Perhaps the best shoegazer bands were the ones lead by women. Although fans and critics have spoken highly of Slowdive, I wasn't impressed with the album that I heard, they reminded me of a noisy Cowboy Junkies.  Lush on the other hand started out as a shoegazer type of band. Led by Miki Berneyi's breathy vocals and the songwriting  and backing singing of Emma Anderson, their debut album Spooky and the EP collecting Gala are perfect examples of shoegazer dream pop. They recorded for 4AD, one of the top alternative labels out there in the early 90s, home to The Pixies and Breeders as well.  It also helped that Robin Guthrie (Choctaw Twins) produced Spooky.  But unlike the Dylans, Lush followed Ride's trail and started making albums not so much shoe gazer but more alternative rock, with mixed results.  Split, like Ride's Carnival Of Light is Lush trying to find a new sound that will fit them better but not quite getting there yet.  Their final 1996 effort Lovelife, they went for a sound that was somewhat like Elastica, getting minor hits like Ladykillers and a duet with Pulp's Jarvis Crocker on Ciao. a disjointed version of Lee Hazelwood and Nancy Sinatra for the 90s. The record was probably their best seller but drummer Chris Acland's suicide ended Lush once and for all.   Their best of Ciao! captures most of their highlights.

Certainly the nosiest has to be Curve, who existed right in the middle of the shoegazer craze of 1991 and 1992 and perhaps the most related to My Bloody Valentine and Jesus And Mary Chain of noise music.  They made three albums for Charisma/Anxious,  Doppelganger, Pubic Fruit and Cuckoo. Led by Toni Halliday and Dean Garcia, they were produced by Flood and Alan Moulder, Moulder would greatly in the mixing of albums from Ride, if anybody gave Shoe Gazer music its sound, that would be Moulder.  Doppelganger takes a while getting going but toward the end of the album the angry guitars and looping drum tracks take hold on Wish You Were Dead and Fait Accompli, the latter track would be expanded and added on, as well as three EPs that comprised Pubic Fruit, to which like Gala from Lush, composes Curve to be a very noisy dance shoe gazer band. Cuckoo, as uneven as it is, still is remarkable, the title track one of their best overall songs.  Curve would later break up and then reunite through the years although I have not heard anything outside of Cuckoo.  Kevin Sheilds of MBV fame did play on their 2002 album.  Overall fact remains that while Curve may have been a noise band and their sound did base an influence on the more popular US band Garbage in the mid 90s that underneath the noisy guitar and blurred singing from Halliday, Curve, like Lush was a very good pop band.

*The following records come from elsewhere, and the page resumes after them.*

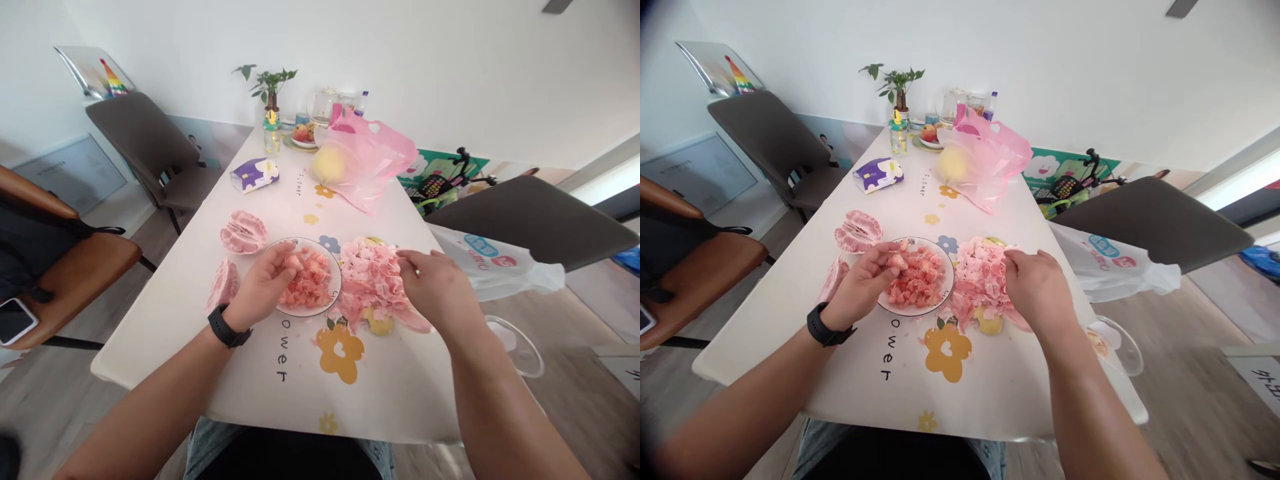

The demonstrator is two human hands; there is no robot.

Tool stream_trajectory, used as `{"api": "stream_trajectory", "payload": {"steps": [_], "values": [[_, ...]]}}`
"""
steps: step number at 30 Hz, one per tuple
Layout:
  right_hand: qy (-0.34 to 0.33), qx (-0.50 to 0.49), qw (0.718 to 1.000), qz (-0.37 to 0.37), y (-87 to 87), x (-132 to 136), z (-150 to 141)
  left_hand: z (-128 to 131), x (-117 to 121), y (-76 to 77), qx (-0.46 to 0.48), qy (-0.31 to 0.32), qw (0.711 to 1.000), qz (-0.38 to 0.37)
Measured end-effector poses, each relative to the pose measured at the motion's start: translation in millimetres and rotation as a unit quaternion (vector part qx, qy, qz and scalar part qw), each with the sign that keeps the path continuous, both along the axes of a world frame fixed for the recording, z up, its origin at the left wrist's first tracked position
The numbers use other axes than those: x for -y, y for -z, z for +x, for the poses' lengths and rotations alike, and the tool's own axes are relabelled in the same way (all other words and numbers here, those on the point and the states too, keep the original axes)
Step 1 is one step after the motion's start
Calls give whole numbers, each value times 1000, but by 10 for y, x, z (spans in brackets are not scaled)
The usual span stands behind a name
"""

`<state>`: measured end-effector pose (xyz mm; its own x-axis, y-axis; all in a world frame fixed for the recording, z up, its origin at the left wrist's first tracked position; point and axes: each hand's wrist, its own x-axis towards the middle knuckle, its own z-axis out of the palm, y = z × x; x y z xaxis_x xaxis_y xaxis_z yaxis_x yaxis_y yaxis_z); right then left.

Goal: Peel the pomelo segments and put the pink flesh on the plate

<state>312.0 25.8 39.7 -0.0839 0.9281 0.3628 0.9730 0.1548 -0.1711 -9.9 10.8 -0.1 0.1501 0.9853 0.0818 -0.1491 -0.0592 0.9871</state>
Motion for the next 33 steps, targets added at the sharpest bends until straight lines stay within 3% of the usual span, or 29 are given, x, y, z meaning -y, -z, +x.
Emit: {"api": "stream_trajectory", "payload": {"steps": [2,6,9,12,14,18,24,33], "values": [[2,-12,999,43,31,38,-86,28,29,38,-36,-17,999,33],[-89,-60,990,91,71,141,-458,49,67,110,-123,-34,985,115],[-145,-169,975,14,84,261,-815,59,90,76,-183,-39,969,164],[-166,-275,941,-109,95,360,-1114,76,114,3,-219,-32,959,175],[-174,-327,917,-149,106,381,-1232,84,125,-23,-230,-30,958,169],[-174,-399,885,-163,126,346,-1274,89,120,-7,-180,-8,976,125],[-182,-409,871,-203,103,321,-1203,85,100,-33,-53,53,997,15],[-171,-395,881,-197,94,334,-1241,47,100,-24,-119,14,990,79]]}}
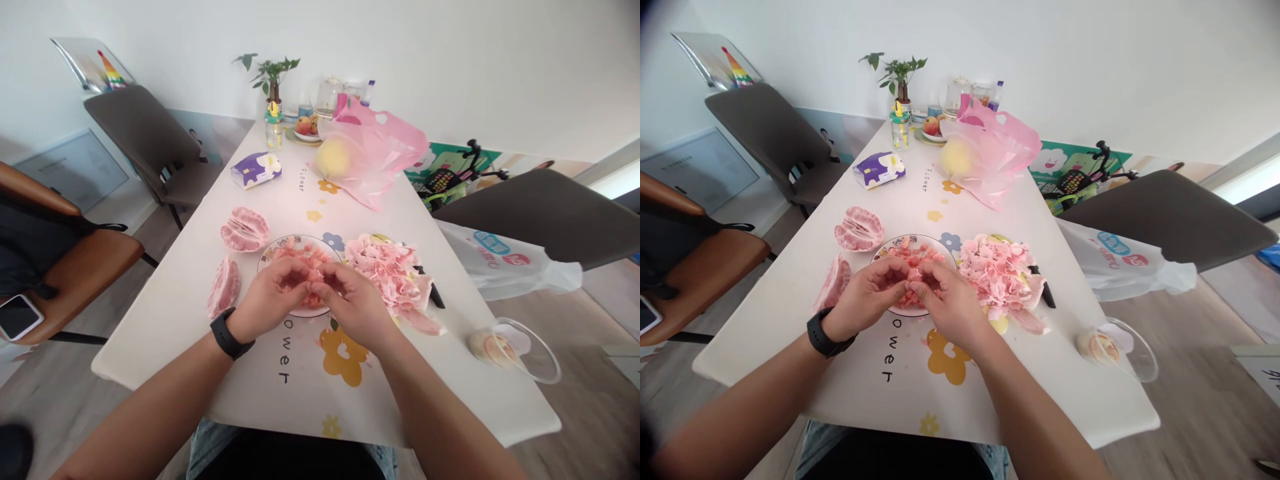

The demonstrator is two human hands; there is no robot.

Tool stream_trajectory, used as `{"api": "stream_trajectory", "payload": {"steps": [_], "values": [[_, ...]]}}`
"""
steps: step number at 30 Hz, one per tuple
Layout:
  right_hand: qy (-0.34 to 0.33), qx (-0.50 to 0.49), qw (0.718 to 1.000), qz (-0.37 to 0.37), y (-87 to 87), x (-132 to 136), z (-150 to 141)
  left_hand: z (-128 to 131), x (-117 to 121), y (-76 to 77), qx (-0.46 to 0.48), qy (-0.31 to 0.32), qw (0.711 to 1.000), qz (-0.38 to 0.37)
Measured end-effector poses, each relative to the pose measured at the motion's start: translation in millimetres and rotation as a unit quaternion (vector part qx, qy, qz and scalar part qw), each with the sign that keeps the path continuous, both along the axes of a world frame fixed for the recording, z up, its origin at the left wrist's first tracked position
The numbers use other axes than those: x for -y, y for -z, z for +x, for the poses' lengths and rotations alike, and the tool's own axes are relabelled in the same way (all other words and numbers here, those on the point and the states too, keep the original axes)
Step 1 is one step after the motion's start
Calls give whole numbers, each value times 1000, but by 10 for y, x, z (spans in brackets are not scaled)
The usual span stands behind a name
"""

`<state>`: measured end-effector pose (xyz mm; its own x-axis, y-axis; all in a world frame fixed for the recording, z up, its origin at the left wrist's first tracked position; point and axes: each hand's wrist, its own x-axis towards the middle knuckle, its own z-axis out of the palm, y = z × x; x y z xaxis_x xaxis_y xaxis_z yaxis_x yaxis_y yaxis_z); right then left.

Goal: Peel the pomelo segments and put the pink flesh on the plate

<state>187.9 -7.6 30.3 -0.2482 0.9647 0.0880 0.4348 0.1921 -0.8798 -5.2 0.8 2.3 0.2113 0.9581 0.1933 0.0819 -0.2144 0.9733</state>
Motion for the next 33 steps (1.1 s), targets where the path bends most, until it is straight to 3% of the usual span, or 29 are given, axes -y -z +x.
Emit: {"api": "stream_trajectory", "payload": {"steps": [7,12,19,27,33], "values": [[25,5,1000,-3,-37,4,-29,6,9,31,24,0,1000,-1],[-27,72,996,44,-113,-24,28,18,16,-2,100,67,992,-35],[-44,152,987,29,-113,-53,38,7,-7,2,-20,21,999,35],[-24,197,980,8,-162,-65,-39,4,9,-43,16,56,998,-23],[-32,225,973,39,-146,-73,-23,-1,-16,34,68,80,994,-27]]}}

By all accounts Shoe Gazer pretty much fell apart around 1992 when Nirvana and grunge took over the alternative airwaves although some bands did try to keep that sound going. Blind Mr. Jones put out Stereo Musicale on Cherry Red (Herb Cohen's Bizarre/Straight issued it two years later).  Blur started out as dance shoe gazer with Leisure but then Damon Albarn and company started writing Kinks influenced songs before changing gears with the Pavement tribute S/T album of 1998.  And Catherine Wheel  Frement album for Fontana is their most hypnotic album, with their classic Black Metallic, before they abandoned Shoe Gazer with a more mainstream modern rock album of Happy Days.  Ocean Colour Scene, late to the party, their 1992 S/T album probably the final noteworthy of the shoe gazer music as we knew it back then, before they went with a more soulful direction.  I'm sure I'm missing a few bands from all of this but these were the most noteworthy of bands.  But in any case The Shoe Gazer Music was perhaps the final music genre that I gave much thought about. Alternative Music today is nowhere near as varied as it was back in the early 90s.  But in any case, you really didn't need much thought into playing this music. Just hit the play button start the beat and let the music take you where it leads.